What is expected.
Transcribe the data exactly, pictures excluded.

* * * * * * * * *

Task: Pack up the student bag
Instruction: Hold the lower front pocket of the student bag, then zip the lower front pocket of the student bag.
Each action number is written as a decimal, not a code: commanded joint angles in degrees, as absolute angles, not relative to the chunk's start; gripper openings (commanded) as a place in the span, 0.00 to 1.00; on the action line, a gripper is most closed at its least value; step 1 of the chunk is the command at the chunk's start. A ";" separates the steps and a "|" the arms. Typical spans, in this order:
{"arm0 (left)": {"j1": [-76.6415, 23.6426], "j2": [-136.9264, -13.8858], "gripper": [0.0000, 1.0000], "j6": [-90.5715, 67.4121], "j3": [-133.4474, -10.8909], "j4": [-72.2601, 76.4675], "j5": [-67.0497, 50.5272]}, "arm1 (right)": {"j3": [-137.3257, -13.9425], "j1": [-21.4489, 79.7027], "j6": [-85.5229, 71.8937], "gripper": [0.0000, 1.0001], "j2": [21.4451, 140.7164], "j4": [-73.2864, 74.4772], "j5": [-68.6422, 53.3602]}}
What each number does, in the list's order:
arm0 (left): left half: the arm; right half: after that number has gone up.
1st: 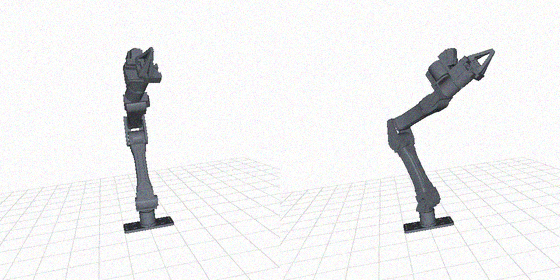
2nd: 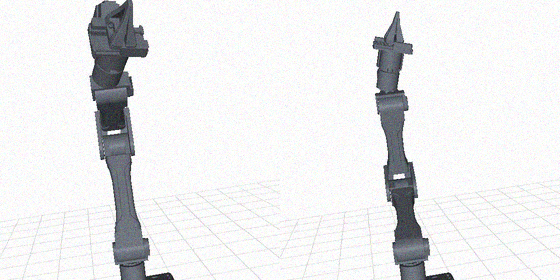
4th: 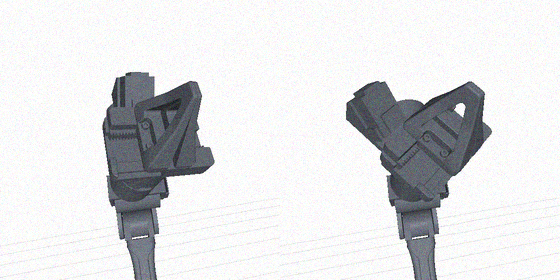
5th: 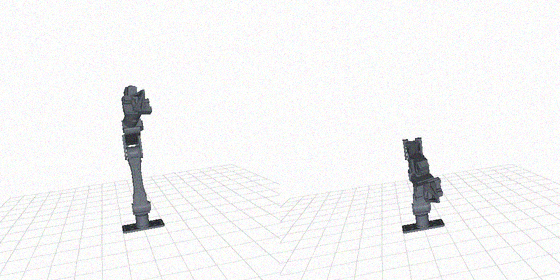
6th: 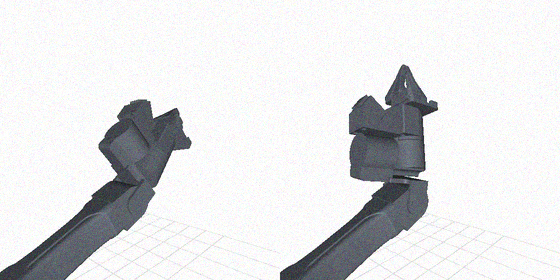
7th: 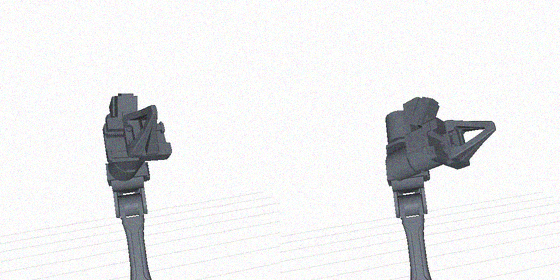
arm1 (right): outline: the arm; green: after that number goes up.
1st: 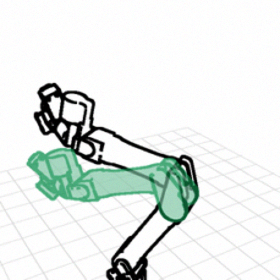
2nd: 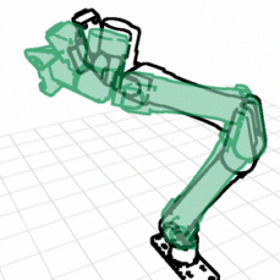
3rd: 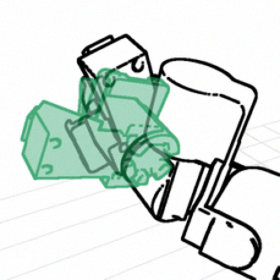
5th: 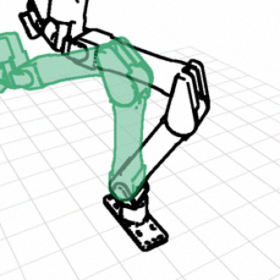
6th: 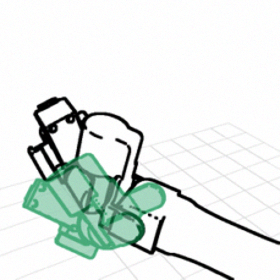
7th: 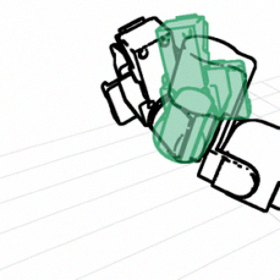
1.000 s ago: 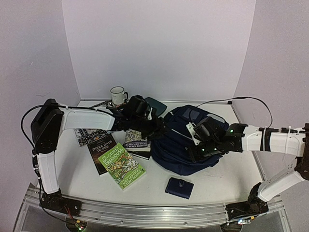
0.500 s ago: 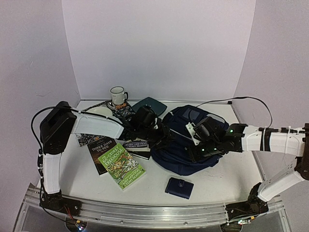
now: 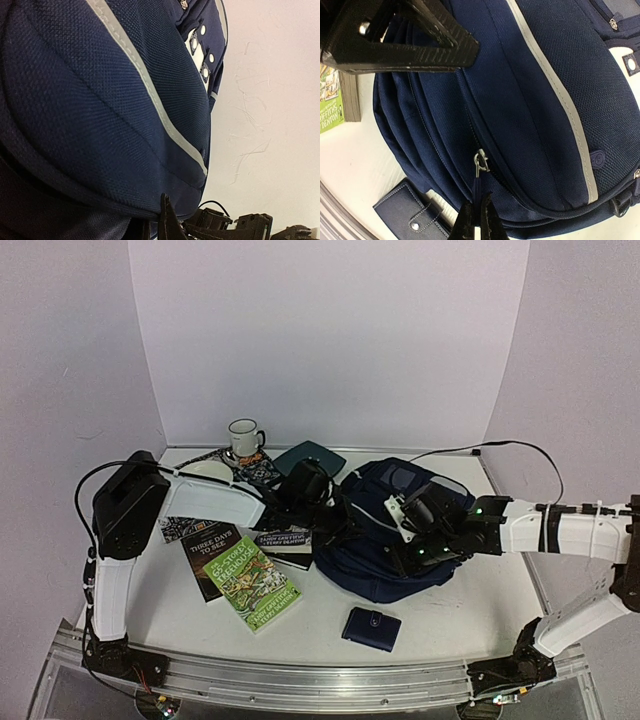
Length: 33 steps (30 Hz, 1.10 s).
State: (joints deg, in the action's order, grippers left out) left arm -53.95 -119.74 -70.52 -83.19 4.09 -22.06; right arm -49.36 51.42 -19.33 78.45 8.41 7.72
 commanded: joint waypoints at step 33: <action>-49.38 -112.88 0.00 -62.23 -84.46 7.03 -26.37 | -44.71 35.77 -15.00 0.24 69.43 15.14 4.81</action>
State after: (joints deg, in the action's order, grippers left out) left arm -50.14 -115.46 -63.94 -80.13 4.23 -28.33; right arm -44.62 36.60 -15.60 71.67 14.16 3.45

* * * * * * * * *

Exercise solution.
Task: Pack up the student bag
Instruction: Hold the lower front pocket of the student bag, then zip the lower front pocket of the student bag.
Each action number is written as a decimal, not a code: commanded joint angles in degrees, as absolute angles, not relative to the chunk's start; gripper openings (commanded) as a place in the span, 0.00 to 1.00; on the action line, a gripper is most closed at its least value; step 1 of the chunk is the command at the chunk's start. A ";" separates the steps and a "|" the arms. Typical spans, in this order:
{"arm0 (left)": {"j1": [-76.6415, 23.6426], "j2": [-136.9264, -13.8858], "gripper": [0.0000, 1.0000], "j6": [-90.5715, 67.4121], "j3": [-133.4474, -10.8909], "j4": [-72.2601, 76.4675], "j5": [-67.0497, 50.5272]}, "arm1 (right)": {"j3": [-137.3257, -13.9425], "j1": [-21.4489, 79.7027], "j6": [-85.5229, 71.8937], "gripper": [0.0000, 1.0001], "j2": [21.4451, 140.7164], "j4": [-73.2864, 74.4772], "j5": [-68.6422, 53.3602]}}
What each number does, in the list's order:
arm0 (left): left half: the arm; right half: after that number has gone up.
1st: 
2nd: 
4th: 
5th: 
6th: 
7th: 
arm1 (right): outline: the arm; green: after that number goes up.
1st: 
2nd: 
3rd: 
5th: 
6th: 
7th: 
1.000 s ago: 
0.500 s ago: 
now: 
Length: 33 steps (30 Hz, 1.10 s).
State: (joints deg, in the action's order, grippers left out) left arm -53.95 -119.74 -70.52 -83.19 4.09 -22.06; right arm -49.36 51.42 -19.33 78.45 8.41 7.72
 commanded: joint waypoints at step 33: <action>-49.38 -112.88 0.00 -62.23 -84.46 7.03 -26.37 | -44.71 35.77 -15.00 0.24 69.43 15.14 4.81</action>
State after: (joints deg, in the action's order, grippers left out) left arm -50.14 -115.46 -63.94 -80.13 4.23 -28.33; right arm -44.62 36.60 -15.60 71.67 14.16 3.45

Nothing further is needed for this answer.